Monday, 11 February 2013

Wandering Jew



Before Rowan Williams the last bearded Archbishop of Canterbury was the Staffordshire Moorlands born Gilbert Sheldon who was the See of Canterbury from 1663 to !677. 

Sheldon recounted a curious story to the writer and gossip John Aubrey about an exotic visitor to Ipstones in the 1650s. A poor crippled man of the village was disturbed one Sunday by a knock at the door. The stranger desired a glass of beer, which was given him. The stranger asked the old man how long he had been ill and told him that he could cure him by an herbal preparation. The old man was told that he must also constantly and fervently serve God. The cure seemed to work although no one else saw the stranger who was curiously dressed in a purple shag gown wandering the streets of Ipstones.

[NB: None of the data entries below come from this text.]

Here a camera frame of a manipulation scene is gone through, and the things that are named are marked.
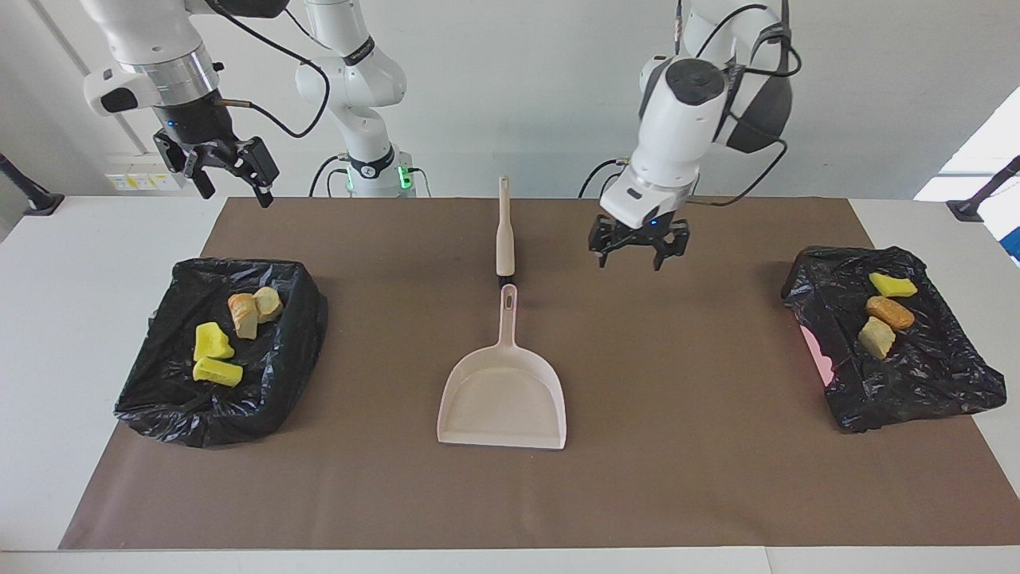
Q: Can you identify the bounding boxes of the beige brush with black bristles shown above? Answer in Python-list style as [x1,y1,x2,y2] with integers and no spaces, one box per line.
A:
[495,175,520,290]

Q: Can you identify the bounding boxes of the pale cream sponge piece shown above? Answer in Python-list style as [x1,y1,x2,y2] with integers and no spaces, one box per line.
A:
[227,292,261,341]
[253,285,284,324]

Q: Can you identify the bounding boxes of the yellow sponge piece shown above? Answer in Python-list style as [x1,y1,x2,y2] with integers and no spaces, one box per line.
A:
[191,356,245,389]
[194,321,237,362]
[868,272,920,299]

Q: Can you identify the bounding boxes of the beige plastic dustpan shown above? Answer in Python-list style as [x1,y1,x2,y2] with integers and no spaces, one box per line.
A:
[436,283,569,451]

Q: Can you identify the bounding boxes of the orange striped sponge piece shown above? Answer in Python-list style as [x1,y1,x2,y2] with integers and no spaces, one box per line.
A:
[857,316,897,361]

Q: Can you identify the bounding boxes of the mustard brown sponge piece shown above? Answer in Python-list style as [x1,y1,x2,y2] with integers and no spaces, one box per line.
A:
[865,295,916,332]

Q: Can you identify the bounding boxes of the open bin with black bag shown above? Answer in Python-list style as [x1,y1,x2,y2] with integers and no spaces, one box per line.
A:
[114,257,329,447]

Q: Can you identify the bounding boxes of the pink bin in black bag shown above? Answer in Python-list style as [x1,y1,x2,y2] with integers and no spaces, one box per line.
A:
[781,246,1007,434]

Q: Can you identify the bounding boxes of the brown paper table mat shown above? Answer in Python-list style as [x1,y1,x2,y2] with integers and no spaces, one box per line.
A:
[60,197,1020,551]

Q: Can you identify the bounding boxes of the black base cables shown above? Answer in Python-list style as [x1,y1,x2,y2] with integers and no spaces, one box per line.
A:
[309,154,433,199]
[579,158,634,199]

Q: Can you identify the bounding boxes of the white wall socket box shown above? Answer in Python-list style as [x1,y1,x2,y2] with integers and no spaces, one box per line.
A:
[106,153,190,192]

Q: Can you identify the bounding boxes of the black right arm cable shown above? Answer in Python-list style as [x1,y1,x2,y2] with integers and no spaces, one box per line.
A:
[206,0,332,140]

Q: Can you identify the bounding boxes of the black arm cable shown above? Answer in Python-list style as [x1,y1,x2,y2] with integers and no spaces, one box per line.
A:
[206,0,332,140]
[673,0,802,208]

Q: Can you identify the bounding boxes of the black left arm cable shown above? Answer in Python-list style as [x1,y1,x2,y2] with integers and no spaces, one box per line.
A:
[673,0,802,208]

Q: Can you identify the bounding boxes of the white wall conduit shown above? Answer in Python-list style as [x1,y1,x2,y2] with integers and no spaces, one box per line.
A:
[32,0,148,156]

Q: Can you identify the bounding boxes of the black camera stand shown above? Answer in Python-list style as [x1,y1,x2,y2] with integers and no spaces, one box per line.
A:
[0,153,65,216]
[947,155,1020,222]

Sheldon intimated that the visitor was the Wandering Jew.

The story of the Wandering Jew commonly called Ahasuerus or sometimes Cartaphilus is an ancient one. The legend began to spread in Europe in the 13th century. The original account concerns a Jew who taunted Jesus the way to the Crucifixion was then cursed to walk the earth until Christ returns.

After his fate is declared he became a penitent Christian who did good deeds and issued pious warnings to the people he encountered

There were claims of sightings throughout Europe, since at least 1542 in Germany up to 1868 in New York. Joseph Jacobs, writing in the 1911 commented 'It is difficult to tell in any one of these cases how far the story is an entire fiction and how far some ingenious impostor took advantage of the existence of the myth'.

As a representation the character became symbolic of the fate of a benighted people oppressed over the ages. The figure of the doomed sinner, forced to wander without the hope of rest in death till the millennium, impressed itself upon the popular imagination, and passed thence into literary forms .The Wandering Jew features in work from Chaucer’s Pardoners Tale onwards. Works by Hans Christian Andersen, the German poet Schiller, Shelley and Alexander Dumas all feature him.